Revista Rua


Wikileaks: Discurso e confidencialidade em arquivos
Wikileaks: Discourse and confidentiality in files

Andressa Carvalho Silva-Oyama

Nós fornecemos uma maneira inovadora, segura e anônima para vazamento de informações de fontes independentes ao redor do mundo a nossos jornalistas[9]
 
Nesse enunciado, há uma relação entre Wikileaks e jornalismo que não estabelece uma dicotomia: eles dariam informações seguras para que os jornalistas a informassem. Assim, nota-se que, no discurso da própria Wikileaks, eles se assumem como objeto, como o fato a ser relatado, que, por isso, poderia ser revelado e discursado pelos jornalistas.
Em outro trecho da entrevista dada ao TED, ao comentar sobre um relatório de inteligência vazado no Quênia ao público de maneira informal e que teria mudado o rumo das eleições, o entrevistador indaga “Puxa, então o seu vazamento mudou substancialmente o mundo?” e Assange responde “Sim”. Observa-se que o vazamento dado pelo site é atribuído ao fundador. Não há o discurso da coletividade apresentado na descrição do site, que identifica todos os vazamentos como sendo “nós”. A relação de interpretação que se estabelece parece tentar colocar em jogo o que seria silenciado: realmente Assange assume todos os vazamentos? Com sua resposta, o não-dito expõe-se pelo fato de que não foi mencionada a coletividade, os organizadores, nem a própria Wikileaks. Assange se assume como um sujeito que, nesse caso, por quebrar o ritual ideológico de censura do Estado, teria mudado o andamento dos acontecimentos.
Observa-se, então, que Assange empossa o dizer, a autonomia, mostrando-se como um sujeito detentor do poder de expor o que deveria estar oculto. Essa singularização também é dada pela revista Veja:
 
Assange talvez não seja nem o herói nem o vilão da alegoria medieval do bem e do mal.
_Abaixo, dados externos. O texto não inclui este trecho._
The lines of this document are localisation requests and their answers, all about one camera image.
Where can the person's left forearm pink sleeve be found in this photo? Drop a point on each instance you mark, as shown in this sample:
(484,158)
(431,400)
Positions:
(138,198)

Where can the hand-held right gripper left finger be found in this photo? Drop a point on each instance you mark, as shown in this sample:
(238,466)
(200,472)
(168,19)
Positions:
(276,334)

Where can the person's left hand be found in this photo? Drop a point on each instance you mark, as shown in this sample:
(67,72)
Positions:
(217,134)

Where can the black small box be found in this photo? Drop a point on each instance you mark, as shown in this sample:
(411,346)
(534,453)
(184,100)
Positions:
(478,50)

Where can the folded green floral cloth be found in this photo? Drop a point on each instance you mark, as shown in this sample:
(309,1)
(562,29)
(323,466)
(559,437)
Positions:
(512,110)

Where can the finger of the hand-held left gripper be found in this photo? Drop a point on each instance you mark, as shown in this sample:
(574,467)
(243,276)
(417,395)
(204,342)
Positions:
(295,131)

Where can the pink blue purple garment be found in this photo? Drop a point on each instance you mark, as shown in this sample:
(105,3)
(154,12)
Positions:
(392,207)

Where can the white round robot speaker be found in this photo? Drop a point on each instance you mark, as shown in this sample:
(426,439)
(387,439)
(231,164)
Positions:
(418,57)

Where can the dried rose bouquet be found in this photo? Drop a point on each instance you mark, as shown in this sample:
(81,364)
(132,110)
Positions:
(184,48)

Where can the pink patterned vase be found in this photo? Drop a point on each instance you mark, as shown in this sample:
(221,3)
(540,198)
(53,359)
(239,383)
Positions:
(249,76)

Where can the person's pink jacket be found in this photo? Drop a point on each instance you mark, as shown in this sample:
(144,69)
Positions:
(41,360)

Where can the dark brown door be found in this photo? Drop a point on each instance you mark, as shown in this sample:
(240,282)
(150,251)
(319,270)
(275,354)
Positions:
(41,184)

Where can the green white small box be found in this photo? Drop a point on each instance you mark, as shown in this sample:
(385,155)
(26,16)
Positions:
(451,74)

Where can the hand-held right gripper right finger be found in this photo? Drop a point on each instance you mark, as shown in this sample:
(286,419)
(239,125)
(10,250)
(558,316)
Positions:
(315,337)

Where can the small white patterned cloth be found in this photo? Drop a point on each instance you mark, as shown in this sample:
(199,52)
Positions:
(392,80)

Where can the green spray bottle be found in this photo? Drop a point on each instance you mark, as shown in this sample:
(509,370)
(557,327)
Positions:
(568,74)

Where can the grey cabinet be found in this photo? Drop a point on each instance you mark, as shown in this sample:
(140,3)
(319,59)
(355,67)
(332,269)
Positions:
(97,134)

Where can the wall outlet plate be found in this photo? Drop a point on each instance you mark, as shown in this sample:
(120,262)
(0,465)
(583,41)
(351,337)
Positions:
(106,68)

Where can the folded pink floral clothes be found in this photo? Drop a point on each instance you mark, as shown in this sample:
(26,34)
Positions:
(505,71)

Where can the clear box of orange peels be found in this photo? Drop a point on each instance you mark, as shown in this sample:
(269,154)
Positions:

Mas certamente é, nesse momento, o primeiro inimigo público do Estado na era digital – ou dos estados, dos poderes constituídos, do status quo.
 
O discurso novo, sigiloso, sensível, desestabiliza os discursos legitimados. Classifica-se, então, Assange como o inimigo do Estado, do status quo. Classificação essa que remete justamente ao aparato ideológico que dita os silêncios, as relações de poder, o que deve ser dito ou não dito. Como afirma Orlandi:
 
Por seu lado, as relações de poder estão simbolizadas em relações de força presentes no jogo de sentidos. Entra então em cena o desejo de clareza (certeza): faz parte, da encenação retórica do poder, advogar a clareza, a transparência, praticando assim o apagamento, o silenciamento dos outros sentidos possíveis. (2001, p. 154)


[9] No original “We provide an innovative, secure and anonymous way for independent sources around the world to leak information to our journalists.”